Ho esercitato i put giugno 155, tengo le posizioni ribassiste che questi hanno generato, con stoploss a 157, ho put 150 settembre, o,

se sono un ritardatario cronico, acquisto put 145 settembre.

Bund tedeschi +1.07% a 151.80, rendimento 0.79%;

"beneficiano" della crisi greca, assorbendo qualche flusso in uscita dalla periferia [vedi sotto], e quindi reggono sull'allarme da crollo di 150 e sopra i minimi (148) visti nelle scorse settimane.

Deboli, il ribasso rallenta leggermente.

Parte di esso si scarica come al solito sulle Banche tedesche.

La perdita di 155 il mese scorso ha cominciato a innescare allarmi ribassisti conclamati (aborto del rimbalzo del 2013/2014),

150 sarebbe la conferma e lì inizierebbe l'attacco a 144 dove i tassi tedeschi comincerebbero a salire per lunghissimo termine, dopo aver fermato il calo forzoso degli ultimi anni.

Da 150 a 143 le Autorità monetarie avrebbero "deluso"

quanto alla loro capacità di "fare qualsiasi cosa necessaria" (per citare Draghi).

Non siamo ancora nemmeno all'allarme di 150, e anche fino a 143 mi attenderei un ribasso contrastato, lento, e che ogni rimbalzo venisse accompagnato da teorizzazioni e

"cambi di scenario".

Sotto 143 sarebbe invece il panico.

L'indicatore che aveva anticipato il tonfo dei bond tedeschi, ossia le azioni delle Banche tedesche, come al solito "dà loro il cambio": alla tregua sui Bund risponde un nuovo calo delle Banche, che erano e restano fragili [vedi sotto].

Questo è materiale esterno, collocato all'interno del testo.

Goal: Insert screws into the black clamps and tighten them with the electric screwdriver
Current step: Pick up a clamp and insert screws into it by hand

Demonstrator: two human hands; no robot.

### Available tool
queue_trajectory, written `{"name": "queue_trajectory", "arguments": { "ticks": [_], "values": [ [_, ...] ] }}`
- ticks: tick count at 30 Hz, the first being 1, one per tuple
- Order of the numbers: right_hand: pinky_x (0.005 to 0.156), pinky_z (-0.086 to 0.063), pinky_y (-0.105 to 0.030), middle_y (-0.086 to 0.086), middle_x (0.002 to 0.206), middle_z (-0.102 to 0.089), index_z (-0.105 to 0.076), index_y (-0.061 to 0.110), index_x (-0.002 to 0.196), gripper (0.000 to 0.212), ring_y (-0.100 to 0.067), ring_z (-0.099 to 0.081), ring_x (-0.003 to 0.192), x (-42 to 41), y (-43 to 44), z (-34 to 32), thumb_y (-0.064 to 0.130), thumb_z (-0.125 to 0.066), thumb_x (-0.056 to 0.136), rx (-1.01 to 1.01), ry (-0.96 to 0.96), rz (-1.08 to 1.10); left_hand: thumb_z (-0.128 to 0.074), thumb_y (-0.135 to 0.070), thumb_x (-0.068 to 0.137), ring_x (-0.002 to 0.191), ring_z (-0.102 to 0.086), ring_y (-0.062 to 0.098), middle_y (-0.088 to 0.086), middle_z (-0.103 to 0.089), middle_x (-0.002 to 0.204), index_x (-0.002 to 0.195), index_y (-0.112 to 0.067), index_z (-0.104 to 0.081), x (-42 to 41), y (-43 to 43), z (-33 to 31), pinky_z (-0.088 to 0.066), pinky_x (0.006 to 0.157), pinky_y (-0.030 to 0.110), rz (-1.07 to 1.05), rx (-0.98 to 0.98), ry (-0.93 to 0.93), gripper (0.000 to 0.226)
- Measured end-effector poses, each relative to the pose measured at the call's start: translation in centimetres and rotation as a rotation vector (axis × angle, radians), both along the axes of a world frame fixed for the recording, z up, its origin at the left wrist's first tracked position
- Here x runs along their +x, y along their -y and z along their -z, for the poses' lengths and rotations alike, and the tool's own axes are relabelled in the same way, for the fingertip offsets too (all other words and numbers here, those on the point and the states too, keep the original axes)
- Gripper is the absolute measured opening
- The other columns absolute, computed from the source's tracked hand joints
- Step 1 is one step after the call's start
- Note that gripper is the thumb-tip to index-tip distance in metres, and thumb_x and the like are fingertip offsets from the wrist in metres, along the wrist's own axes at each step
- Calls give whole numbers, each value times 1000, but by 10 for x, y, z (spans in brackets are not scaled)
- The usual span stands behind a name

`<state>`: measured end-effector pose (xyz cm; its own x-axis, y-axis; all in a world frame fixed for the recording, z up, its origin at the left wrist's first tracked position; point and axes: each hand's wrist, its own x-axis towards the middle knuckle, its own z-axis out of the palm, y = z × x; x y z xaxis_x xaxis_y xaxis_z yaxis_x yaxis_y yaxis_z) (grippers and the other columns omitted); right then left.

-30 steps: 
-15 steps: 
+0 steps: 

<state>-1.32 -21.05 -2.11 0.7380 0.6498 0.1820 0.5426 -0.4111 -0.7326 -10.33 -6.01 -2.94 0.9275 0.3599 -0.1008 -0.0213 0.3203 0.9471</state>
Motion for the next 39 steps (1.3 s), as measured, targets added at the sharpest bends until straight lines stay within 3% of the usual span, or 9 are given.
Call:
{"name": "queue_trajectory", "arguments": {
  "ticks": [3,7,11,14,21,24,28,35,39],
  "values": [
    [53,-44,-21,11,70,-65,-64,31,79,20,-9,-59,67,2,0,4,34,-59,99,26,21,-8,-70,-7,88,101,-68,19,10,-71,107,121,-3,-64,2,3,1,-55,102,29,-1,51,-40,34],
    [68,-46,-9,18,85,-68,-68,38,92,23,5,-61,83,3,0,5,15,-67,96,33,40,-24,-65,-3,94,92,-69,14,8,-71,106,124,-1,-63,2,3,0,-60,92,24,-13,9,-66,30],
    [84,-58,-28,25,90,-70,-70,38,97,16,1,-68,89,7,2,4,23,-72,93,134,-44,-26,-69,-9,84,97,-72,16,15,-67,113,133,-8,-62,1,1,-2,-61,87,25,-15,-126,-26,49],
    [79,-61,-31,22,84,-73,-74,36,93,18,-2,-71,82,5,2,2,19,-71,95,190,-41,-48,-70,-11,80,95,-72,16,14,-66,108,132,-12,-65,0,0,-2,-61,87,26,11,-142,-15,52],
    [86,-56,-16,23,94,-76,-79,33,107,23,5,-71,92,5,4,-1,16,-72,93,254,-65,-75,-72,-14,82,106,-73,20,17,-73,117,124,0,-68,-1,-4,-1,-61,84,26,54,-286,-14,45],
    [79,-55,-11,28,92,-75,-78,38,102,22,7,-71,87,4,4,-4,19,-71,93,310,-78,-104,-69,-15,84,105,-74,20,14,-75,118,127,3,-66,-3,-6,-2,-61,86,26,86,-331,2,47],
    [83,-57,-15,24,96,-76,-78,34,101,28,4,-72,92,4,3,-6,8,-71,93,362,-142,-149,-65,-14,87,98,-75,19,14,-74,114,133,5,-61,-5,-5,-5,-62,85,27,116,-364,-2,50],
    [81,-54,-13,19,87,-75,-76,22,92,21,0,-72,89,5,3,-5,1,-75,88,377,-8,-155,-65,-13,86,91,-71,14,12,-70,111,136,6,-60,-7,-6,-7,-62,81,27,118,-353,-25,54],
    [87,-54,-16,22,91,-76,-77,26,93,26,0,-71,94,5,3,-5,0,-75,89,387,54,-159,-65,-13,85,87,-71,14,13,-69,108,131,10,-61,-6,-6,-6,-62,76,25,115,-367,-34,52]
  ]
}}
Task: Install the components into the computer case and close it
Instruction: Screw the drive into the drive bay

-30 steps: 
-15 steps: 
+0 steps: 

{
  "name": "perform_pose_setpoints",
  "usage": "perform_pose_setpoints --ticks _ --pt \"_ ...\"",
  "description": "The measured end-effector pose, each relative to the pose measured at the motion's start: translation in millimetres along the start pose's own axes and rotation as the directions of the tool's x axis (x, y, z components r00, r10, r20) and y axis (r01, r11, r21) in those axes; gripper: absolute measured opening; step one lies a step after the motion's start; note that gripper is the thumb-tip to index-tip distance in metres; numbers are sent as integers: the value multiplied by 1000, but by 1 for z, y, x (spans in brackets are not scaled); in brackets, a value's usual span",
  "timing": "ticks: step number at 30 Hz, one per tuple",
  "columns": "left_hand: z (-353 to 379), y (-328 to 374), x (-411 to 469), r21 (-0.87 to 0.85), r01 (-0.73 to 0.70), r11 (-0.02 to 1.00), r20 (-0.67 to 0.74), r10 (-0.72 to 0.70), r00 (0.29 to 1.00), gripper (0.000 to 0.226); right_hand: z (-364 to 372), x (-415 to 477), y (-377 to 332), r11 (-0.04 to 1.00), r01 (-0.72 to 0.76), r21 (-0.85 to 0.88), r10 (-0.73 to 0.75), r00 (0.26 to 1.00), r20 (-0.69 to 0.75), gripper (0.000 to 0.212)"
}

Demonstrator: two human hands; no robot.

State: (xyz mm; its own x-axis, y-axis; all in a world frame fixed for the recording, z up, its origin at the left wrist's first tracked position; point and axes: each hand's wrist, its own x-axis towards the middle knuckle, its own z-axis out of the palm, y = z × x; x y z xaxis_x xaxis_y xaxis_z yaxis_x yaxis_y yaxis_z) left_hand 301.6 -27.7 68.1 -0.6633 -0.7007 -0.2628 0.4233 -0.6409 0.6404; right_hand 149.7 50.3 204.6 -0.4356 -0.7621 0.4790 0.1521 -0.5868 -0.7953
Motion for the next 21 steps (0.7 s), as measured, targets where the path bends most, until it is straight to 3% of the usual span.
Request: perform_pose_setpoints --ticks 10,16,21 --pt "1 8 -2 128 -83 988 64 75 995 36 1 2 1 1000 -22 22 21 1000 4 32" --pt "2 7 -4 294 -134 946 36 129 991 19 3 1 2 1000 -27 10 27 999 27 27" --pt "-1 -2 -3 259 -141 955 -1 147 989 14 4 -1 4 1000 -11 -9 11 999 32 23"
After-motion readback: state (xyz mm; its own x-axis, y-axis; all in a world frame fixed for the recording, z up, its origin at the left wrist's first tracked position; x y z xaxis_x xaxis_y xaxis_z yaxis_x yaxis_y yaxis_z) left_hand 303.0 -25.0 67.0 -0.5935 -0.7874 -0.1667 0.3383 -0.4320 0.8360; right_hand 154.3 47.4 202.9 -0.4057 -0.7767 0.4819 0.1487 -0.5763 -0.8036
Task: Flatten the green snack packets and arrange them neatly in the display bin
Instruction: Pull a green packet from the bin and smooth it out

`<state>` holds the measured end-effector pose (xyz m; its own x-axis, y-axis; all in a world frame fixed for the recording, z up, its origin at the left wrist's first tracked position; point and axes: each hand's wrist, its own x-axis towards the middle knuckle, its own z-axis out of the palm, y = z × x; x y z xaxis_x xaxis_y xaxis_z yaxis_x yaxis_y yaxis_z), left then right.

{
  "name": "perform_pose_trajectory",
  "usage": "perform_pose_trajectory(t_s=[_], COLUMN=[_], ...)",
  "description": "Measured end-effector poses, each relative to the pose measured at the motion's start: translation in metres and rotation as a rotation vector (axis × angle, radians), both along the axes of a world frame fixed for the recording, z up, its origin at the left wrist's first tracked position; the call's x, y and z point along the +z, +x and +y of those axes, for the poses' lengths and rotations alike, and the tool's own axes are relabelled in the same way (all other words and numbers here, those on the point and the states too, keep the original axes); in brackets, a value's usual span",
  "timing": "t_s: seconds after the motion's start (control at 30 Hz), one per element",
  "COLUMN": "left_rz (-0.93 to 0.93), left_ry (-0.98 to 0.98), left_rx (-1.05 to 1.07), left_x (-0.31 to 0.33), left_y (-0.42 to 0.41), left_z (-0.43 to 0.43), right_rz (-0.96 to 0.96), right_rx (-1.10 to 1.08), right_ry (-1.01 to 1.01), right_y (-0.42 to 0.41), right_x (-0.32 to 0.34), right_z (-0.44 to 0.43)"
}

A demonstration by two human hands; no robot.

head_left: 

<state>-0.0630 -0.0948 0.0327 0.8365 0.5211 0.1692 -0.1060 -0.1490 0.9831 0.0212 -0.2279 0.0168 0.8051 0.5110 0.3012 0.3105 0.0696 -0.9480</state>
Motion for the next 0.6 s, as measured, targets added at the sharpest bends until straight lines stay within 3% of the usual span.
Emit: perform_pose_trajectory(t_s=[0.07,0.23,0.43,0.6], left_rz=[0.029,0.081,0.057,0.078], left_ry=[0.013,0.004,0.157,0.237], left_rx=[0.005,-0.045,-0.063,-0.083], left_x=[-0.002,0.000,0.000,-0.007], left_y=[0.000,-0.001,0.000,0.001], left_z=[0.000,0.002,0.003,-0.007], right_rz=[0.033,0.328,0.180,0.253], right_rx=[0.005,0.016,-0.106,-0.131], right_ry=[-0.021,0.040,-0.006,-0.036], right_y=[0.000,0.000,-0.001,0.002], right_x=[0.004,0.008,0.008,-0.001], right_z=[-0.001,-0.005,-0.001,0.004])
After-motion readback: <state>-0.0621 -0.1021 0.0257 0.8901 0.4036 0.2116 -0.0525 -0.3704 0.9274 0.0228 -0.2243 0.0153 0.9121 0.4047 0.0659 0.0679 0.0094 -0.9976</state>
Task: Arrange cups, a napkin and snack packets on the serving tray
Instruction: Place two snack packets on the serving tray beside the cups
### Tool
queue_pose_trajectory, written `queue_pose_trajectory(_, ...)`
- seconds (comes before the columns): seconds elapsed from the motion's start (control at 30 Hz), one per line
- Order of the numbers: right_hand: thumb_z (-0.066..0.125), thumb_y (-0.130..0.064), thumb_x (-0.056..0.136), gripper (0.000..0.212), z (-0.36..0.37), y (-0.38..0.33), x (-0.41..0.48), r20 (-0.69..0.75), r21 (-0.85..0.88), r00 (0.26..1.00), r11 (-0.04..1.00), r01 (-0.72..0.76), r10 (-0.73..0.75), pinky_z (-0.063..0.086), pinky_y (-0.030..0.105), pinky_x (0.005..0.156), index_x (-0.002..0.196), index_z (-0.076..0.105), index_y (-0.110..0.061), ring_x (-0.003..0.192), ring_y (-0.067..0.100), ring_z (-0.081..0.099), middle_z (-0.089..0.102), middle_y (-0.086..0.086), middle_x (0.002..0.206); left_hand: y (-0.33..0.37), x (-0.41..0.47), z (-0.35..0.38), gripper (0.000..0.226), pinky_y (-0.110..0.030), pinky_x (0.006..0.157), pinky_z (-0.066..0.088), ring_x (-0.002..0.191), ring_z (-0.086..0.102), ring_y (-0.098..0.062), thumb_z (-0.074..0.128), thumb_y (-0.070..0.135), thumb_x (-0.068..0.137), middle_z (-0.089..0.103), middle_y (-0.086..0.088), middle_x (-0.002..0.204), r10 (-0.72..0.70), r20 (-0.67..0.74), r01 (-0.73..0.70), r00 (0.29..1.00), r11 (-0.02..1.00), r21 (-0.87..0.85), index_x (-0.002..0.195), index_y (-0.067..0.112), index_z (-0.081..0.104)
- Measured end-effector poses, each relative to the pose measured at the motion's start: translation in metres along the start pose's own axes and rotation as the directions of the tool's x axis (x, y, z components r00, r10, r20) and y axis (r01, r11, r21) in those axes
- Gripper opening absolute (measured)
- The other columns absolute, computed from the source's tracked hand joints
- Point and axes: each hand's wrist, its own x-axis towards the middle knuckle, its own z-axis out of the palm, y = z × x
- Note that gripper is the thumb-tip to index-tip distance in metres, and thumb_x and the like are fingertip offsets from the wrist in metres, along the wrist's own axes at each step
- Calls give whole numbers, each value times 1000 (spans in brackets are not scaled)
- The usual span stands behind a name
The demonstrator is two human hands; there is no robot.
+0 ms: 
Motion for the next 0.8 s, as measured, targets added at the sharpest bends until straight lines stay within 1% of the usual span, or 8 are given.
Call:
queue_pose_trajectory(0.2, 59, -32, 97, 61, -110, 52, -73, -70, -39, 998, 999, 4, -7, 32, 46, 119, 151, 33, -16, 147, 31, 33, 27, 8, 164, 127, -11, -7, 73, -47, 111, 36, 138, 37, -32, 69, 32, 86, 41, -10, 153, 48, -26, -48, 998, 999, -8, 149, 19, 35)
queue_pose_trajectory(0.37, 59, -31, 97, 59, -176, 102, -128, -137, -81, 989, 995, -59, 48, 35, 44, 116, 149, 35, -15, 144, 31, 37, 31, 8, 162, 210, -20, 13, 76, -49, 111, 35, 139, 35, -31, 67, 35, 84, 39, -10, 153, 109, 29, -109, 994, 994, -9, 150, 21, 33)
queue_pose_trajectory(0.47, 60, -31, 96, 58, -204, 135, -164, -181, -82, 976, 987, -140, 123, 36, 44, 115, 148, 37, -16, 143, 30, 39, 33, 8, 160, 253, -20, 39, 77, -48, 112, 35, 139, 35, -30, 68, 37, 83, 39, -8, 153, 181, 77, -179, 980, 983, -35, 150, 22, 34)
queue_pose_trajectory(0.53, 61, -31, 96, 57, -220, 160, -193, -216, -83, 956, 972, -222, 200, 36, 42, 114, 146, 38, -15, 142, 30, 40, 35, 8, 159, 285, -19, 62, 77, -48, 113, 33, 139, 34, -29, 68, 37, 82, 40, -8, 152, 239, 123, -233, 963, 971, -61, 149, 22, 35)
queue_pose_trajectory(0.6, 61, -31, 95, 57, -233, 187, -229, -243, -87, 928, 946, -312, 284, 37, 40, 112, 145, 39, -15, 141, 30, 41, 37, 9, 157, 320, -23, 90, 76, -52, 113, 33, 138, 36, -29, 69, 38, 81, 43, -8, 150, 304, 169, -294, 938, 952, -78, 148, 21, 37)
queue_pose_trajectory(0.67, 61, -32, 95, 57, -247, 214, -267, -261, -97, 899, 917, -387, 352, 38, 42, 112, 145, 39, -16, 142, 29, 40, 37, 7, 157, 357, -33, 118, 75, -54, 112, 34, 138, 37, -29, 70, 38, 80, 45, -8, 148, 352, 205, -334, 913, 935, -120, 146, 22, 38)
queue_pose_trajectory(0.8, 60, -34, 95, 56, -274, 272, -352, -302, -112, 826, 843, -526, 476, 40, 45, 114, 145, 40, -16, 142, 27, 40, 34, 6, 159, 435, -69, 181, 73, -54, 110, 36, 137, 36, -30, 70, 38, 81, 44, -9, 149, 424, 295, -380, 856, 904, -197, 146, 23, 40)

La Periferia europea ovviamente è più direttamente esposta al "nervosismo greco".

Questo significa anche una maggiore prontezza nel rispondere poi a "salvataggi", tregue, rassicurazioni, ecc.

Non è il mezzo punticino in più perso o recuperato adesso che mi importa.

(7)

E' l'impatto politico e sulle Banche quando lo scenario globale costringerà Paesi grandi come Italia e Francia a fare i conti con il rialzo dei tassi globali.

Ho detto "Francia". Seguitela con attenzione.

BTP italiani -0.88% a 130.70, rendimento 2.25%.

Modesta perdita finale, che lascia i BTP ancora sopra i peggiori allarmi,

in una settimana che ha però visto i titoli italiani, nella fase più acuta del "mini-panico greco", scendere fino a 125.62, con perdite quindi fino al 4.8% e attivazione degli allarmi "tecnici" a 130/128.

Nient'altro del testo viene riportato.